Half a minute later Martin Corker, the boatswain, comes staggering aft over the ship's slippery deck and hoarsely whispers: "Boats ahead!"

"How do you know? you couldn't see them to-night."

"Lights!"

"Ah! the lights of Sandvliet."

"No, boats! pistols firing--arquebuses! I saw the flashes of their guns three points on the lee bow, in the slack water under the shore of Beveland!"

"Then I can catch these boats," whispers the captain.

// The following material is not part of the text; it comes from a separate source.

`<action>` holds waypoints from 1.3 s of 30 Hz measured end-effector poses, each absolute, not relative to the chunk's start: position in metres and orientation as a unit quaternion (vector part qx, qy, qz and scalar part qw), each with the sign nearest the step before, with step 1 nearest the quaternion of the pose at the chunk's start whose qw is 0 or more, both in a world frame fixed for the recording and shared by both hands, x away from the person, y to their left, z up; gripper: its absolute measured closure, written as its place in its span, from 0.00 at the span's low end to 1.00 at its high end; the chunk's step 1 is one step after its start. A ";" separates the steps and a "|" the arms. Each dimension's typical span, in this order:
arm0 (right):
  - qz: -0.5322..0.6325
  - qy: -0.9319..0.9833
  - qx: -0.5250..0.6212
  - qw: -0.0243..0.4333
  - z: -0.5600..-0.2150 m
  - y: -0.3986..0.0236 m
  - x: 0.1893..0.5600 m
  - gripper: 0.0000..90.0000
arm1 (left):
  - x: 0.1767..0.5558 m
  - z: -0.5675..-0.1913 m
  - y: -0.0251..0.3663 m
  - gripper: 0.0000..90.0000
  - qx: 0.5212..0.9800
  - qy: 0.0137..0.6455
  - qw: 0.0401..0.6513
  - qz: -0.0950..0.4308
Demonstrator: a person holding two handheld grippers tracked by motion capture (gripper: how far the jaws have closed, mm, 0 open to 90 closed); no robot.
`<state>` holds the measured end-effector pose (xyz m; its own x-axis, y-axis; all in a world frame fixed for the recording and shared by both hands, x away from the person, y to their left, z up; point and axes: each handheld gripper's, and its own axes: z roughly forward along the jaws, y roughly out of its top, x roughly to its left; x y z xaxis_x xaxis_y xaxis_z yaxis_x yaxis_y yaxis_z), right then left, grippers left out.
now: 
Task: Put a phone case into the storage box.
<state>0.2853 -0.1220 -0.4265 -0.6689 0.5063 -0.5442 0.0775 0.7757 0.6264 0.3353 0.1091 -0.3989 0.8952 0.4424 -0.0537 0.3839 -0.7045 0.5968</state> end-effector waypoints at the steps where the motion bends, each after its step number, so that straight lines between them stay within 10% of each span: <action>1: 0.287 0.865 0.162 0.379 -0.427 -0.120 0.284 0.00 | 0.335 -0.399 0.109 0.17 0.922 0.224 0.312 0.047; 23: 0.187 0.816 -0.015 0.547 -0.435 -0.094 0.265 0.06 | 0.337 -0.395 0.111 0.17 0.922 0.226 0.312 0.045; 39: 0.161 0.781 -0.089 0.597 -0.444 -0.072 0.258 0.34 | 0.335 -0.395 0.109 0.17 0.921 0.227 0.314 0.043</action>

With this the nature of the man comes suddenly out; his wonderful rapidity of thought and action. He cries: "Order all hands to stand by to wear ship. Send twenty men aft to handle the lateen sail! See the two anchors stoppered at thirty fathoms! Tell the starboard division to arm themselves with pikes, cutlasses and axes--only steel. I want no noise about this business! Order three men to stand on the weather bow with grappling hooks."

A minute later he sees the flashes of firearms a cable's length ahead broad upon his larboard bow.

"Helm a starboard!" he cries to the men at the tiller. "That's enough; steer small, I tell you. Set the spanker!"

A minute after they are just passing the boats, and nicely calculating for the drift, which is tremendous, he suddenly wears his ship, giving his orders by speaking trumpet. "Hard a starboard--slack away the lee braces. Haul taut the weather fore and main braces!" And as soon as the vessel comes round bracing his fore yards very sharply and jibbing his lateen sail, which, though nearly blown from its bolt ropes, drives the vessel hurriedly into the slack water formed by the current of the East Schelde meeting that rushing in by the main estuary.

The next minute he has ranged up alongside two boats, and his starboard division, taking tow lines in their hands, have sprung into the boats, boarding them and capturing them.

These are soon swinging alongside of his lee quarter, protected from the sea and the wind, while he is dropping anchor in the slack water formed by the South Beveland flats and marshes.

There has apparently been no contest in the boats, as his men have taken their occupants too much by surprise.

A minute later the boatswain clambers back on board the Dover Lass and reports: "We've got 'em both!"

"What are they?"

"One's an enemy and one's a friend."

"Who's the friend?"

"Dirk Duyvel and his band of Sea Beggars; and Dirk's thunderin' mad and swears he is being badly treated."

"Who's the enemy?"

"A Spanish pleasure galley or State barge, judgin' by the fol-de-rols and awnings."